In this report, the commission looks at the law on a range of issues, from the enhanced use of civil sanctions, to the coordination of regulators and the standardisation of their powers.

It also reviews the creation of new offences to address “gaps” in the criminal law and new tools, like deferred prosecution agreements – a kind of settlement between the state and companies – which would provide a potential alternative to conviction for companies.

But regardless of what the commission recommends, it is likely that such reforms will only have traction where we manage to protect a cultural context that welcomes greater enforcement in the national economic interest.

This culture is most likely to support regulatory enforcement where both politicians and the people alike recognise that the failure to enforce the law threatens the state’s reputation as an attractive place to do business.

Enforcement of effective regulatory controls must not be perceived as red tape that inhibits risk-taking and entrepreneurship. Instead, they should be seen as operating to protect legitimate businesses that comply with the law from those who operate to defraud the market, to protect the public from fraud, and to protect the interests of employees, traders and suppliers who need Irish businesses to remain viable.

The history of corporate enforcement in Ireland shows that stringent laws, without broader cultural support for enforcement, will be ineffective.

Ireland traditionally had strict laws addressing corporate misconduct, on paper at least. Obligations in the corporate and financial sectors have long since been underpinned by hundreds of criminal offences in company law and banking law.

These laws were often enforced by the regular policing and prosecutorial bodies that addressed “ordinary” crime. But more recently that has fallen to specialist agencies with enhanced powers.

Nevertheless, the law was rarely enforced in the past. Ireland had a culture of non-compliance and non-enforcement with regard to white-collar crime.

Arguably, this was because culture shapes the ability to perceive risk. The risks we identify, and do not identify, reveal as much about society at a given time as they do about hazards in our environment.

Getting tough on white-collar crimes was clearly not high on the agenda when the state was actively courting foreign investment on the basis of its light-touch regulatory regime. This way of thinking may also have supported the routine marginalisation of corporate accountability within the legal system.

The prosecution of the commercial community, which was seen as bringing jobs and prosperity to the country, went “against the grain” and had little social or political support. So corporate enforcement was not resourced or encouraged and Ireland overlooked the prosecution of white-collar criminal offences in a way it would never have done with more “conventional” crime.

Ireland now has a tougher approach to addressing white-collar crime, which has crystallised since the crisis.

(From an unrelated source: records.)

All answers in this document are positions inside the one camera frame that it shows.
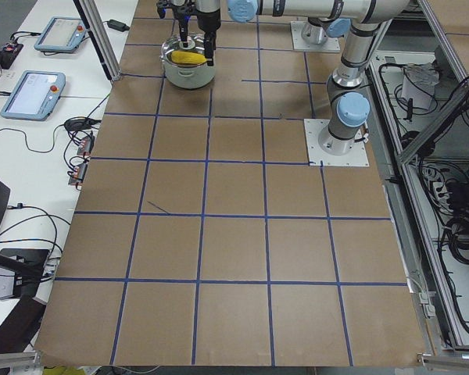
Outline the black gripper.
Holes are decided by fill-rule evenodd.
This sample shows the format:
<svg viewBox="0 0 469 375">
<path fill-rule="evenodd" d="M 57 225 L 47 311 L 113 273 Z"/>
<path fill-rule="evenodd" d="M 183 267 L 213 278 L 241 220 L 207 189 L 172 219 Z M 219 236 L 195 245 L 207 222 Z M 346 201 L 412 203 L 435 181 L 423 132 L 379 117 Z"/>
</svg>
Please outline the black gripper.
<svg viewBox="0 0 469 375">
<path fill-rule="evenodd" d="M 204 34 L 204 56 L 207 66 L 214 66 L 214 52 L 216 50 L 217 30 L 220 28 L 220 1 L 167 1 L 156 2 L 156 9 L 160 19 L 166 15 L 166 10 L 171 9 L 174 19 L 179 23 L 179 36 L 181 47 L 188 47 L 188 20 L 195 16 L 199 29 Z"/>
</svg>

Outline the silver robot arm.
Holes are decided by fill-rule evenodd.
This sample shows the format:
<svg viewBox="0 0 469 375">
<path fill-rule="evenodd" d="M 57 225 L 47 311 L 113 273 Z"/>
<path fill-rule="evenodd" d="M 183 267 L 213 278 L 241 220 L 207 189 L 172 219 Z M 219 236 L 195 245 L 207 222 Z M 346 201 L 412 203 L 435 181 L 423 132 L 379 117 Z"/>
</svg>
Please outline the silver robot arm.
<svg viewBox="0 0 469 375">
<path fill-rule="evenodd" d="M 367 64 L 379 25 L 398 16 L 407 4 L 407 1 L 228 1 L 227 7 L 230 17 L 239 23 L 247 23 L 256 15 L 350 19 L 352 25 L 341 65 L 355 69 Z M 186 18 L 197 17 L 199 28 L 204 32 L 207 64 L 213 66 L 221 2 L 158 1 L 156 8 L 160 18 L 165 16 L 166 9 L 173 10 L 174 18 L 180 21 L 182 37 L 188 29 Z"/>
<path fill-rule="evenodd" d="M 331 118 L 319 135 L 319 145 L 330 155 L 344 156 L 355 144 L 357 131 L 370 114 L 369 100 L 359 92 L 380 23 L 352 21 L 338 67 L 327 82 Z"/>
</svg>

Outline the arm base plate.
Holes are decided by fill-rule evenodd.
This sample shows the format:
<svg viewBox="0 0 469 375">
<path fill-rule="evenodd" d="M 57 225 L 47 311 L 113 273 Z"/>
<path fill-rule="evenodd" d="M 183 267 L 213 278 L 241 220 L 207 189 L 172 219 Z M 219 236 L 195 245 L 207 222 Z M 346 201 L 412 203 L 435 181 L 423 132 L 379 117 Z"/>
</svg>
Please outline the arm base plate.
<svg viewBox="0 0 469 375">
<path fill-rule="evenodd" d="M 368 167 L 365 142 L 360 130 L 353 139 L 339 140 L 331 135 L 327 119 L 304 119 L 306 147 L 311 166 Z"/>
<path fill-rule="evenodd" d="M 307 21 L 292 21 L 293 49 L 298 52 L 339 53 L 341 51 L 336 37 L 328 37 L 322 27 Z"/>
</svg>

But it must learn from the mistakes of the past, nationally and internationally, or be condemned to repeat them.

If you look at long-term trends around the world in corporate regulation, the evidence suggests that regulatory reforms are cyclical.

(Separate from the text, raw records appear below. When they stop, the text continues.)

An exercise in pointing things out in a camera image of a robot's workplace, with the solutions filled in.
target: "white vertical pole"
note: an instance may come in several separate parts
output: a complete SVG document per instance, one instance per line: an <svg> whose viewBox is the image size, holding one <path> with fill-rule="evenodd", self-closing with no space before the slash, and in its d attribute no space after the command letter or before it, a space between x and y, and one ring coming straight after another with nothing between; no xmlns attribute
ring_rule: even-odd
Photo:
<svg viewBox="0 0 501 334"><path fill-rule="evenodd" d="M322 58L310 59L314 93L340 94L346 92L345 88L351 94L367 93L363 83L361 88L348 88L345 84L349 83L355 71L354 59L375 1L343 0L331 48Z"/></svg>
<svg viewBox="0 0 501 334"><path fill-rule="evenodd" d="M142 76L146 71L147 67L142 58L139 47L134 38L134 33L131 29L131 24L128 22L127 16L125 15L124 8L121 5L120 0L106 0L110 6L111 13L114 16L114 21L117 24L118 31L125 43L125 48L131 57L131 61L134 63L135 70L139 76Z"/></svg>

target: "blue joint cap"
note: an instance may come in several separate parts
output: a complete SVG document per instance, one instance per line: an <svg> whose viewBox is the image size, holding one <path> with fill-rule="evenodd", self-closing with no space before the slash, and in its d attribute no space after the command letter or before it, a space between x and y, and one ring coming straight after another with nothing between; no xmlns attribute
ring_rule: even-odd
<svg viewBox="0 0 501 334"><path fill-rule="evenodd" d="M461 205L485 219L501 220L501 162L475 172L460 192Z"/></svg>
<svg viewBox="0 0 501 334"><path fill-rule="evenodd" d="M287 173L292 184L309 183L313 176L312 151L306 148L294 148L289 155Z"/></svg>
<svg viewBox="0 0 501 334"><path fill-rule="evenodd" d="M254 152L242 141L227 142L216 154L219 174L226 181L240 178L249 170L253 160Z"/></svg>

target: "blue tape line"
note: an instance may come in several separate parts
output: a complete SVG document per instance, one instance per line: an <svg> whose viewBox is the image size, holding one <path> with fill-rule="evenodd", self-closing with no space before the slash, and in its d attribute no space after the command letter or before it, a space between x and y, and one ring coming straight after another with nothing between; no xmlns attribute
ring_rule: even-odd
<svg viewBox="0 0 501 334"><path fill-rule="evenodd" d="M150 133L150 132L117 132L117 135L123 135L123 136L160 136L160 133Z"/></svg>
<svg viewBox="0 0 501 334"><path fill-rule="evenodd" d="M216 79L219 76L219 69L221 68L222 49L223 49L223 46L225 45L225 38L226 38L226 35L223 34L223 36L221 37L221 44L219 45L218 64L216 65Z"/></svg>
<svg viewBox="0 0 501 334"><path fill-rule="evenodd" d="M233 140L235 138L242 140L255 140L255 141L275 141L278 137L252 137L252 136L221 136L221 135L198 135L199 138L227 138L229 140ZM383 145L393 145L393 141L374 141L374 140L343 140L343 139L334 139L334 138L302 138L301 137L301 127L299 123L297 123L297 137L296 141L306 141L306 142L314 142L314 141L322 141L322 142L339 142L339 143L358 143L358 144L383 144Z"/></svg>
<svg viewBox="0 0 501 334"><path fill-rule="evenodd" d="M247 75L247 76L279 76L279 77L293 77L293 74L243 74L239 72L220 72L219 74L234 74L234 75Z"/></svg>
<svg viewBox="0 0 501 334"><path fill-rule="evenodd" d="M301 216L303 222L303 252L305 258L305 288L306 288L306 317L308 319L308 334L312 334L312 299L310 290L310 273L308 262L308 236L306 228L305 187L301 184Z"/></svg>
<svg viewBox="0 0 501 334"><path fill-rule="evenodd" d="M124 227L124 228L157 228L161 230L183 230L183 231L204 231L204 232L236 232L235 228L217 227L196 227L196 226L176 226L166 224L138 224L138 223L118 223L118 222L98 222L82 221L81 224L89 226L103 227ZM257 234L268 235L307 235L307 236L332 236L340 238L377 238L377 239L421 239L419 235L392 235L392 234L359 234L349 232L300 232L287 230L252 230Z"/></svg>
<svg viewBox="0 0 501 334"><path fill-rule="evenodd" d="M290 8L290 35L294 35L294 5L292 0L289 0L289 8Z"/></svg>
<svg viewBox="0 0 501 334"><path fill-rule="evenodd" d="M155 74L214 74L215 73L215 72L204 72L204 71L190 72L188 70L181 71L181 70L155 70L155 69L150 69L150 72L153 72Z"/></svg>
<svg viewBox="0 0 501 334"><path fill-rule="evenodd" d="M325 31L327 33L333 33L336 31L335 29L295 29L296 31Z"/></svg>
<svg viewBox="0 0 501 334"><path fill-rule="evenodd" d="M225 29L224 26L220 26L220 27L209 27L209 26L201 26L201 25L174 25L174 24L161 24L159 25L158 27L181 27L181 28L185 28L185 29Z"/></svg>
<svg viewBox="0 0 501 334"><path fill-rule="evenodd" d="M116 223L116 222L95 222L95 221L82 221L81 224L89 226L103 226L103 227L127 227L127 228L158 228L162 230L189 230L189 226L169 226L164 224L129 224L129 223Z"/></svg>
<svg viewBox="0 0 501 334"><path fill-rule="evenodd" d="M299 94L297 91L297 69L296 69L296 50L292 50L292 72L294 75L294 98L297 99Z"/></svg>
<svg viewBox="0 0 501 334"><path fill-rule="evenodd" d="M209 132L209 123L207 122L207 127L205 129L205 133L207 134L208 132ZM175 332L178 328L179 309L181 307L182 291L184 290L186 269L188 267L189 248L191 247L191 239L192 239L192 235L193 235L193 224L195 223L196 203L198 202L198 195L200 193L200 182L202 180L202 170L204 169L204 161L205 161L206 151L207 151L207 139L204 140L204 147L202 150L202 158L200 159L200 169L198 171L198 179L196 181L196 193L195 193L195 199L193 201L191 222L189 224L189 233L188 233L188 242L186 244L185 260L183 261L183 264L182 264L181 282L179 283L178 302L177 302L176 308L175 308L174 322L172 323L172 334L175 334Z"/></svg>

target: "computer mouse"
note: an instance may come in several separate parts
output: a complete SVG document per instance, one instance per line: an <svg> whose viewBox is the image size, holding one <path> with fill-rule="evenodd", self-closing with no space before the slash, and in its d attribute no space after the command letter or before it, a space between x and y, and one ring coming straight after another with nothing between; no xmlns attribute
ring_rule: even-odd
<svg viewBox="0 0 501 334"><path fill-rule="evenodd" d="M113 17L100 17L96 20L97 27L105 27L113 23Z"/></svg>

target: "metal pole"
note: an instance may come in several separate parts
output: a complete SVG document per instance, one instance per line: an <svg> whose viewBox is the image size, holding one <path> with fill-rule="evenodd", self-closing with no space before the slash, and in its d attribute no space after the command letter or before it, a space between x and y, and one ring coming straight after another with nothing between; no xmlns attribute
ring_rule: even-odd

First come economic crashes, and a crest of interest in regulatory intervention. This interest fades as time passes and economies improve, which precipitates another deregulatory or light-touch approach – which in turn facilitates corporate irresponsibility and another economic crash.

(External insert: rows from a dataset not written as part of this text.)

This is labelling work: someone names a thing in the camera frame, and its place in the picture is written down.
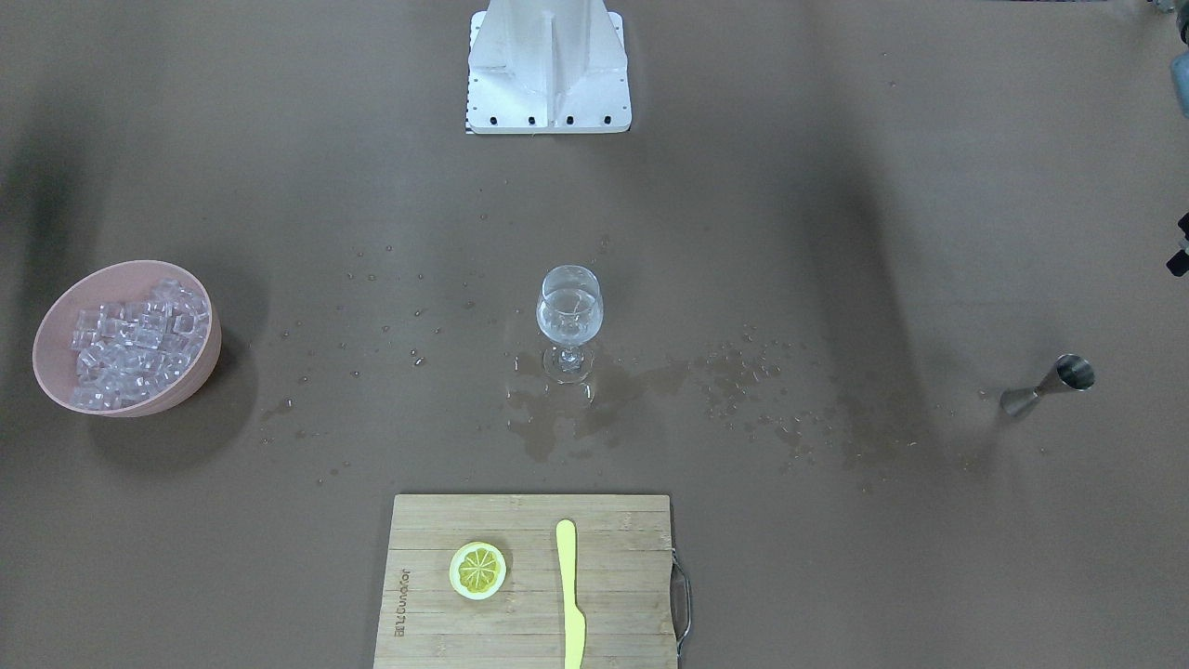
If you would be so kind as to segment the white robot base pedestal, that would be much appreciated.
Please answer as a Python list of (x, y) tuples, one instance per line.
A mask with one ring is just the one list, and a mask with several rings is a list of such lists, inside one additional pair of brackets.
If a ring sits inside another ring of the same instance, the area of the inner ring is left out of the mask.
[(466, 132), (633, 127), (624, 21), (603, 1), (491, 1), (470, 18), (468, 38)]

Right now, Ireland shows signs of a strong economic recovery that makes it conceivable that the out-of-fashion philosophy that “facilitative” or “light-touch” regulation is good for business may once again dominate political and social thought. With that comes cuts in funding and other capacities of regulatory agencies.

Policy makers, academic researchers, and journalists, among others, must champion the rationales for effective regulatory enforcement and good governance, ensuring that they persist in the general consciousness long after the memories of the adverse impacts of economic crimes on the security of the state fade away.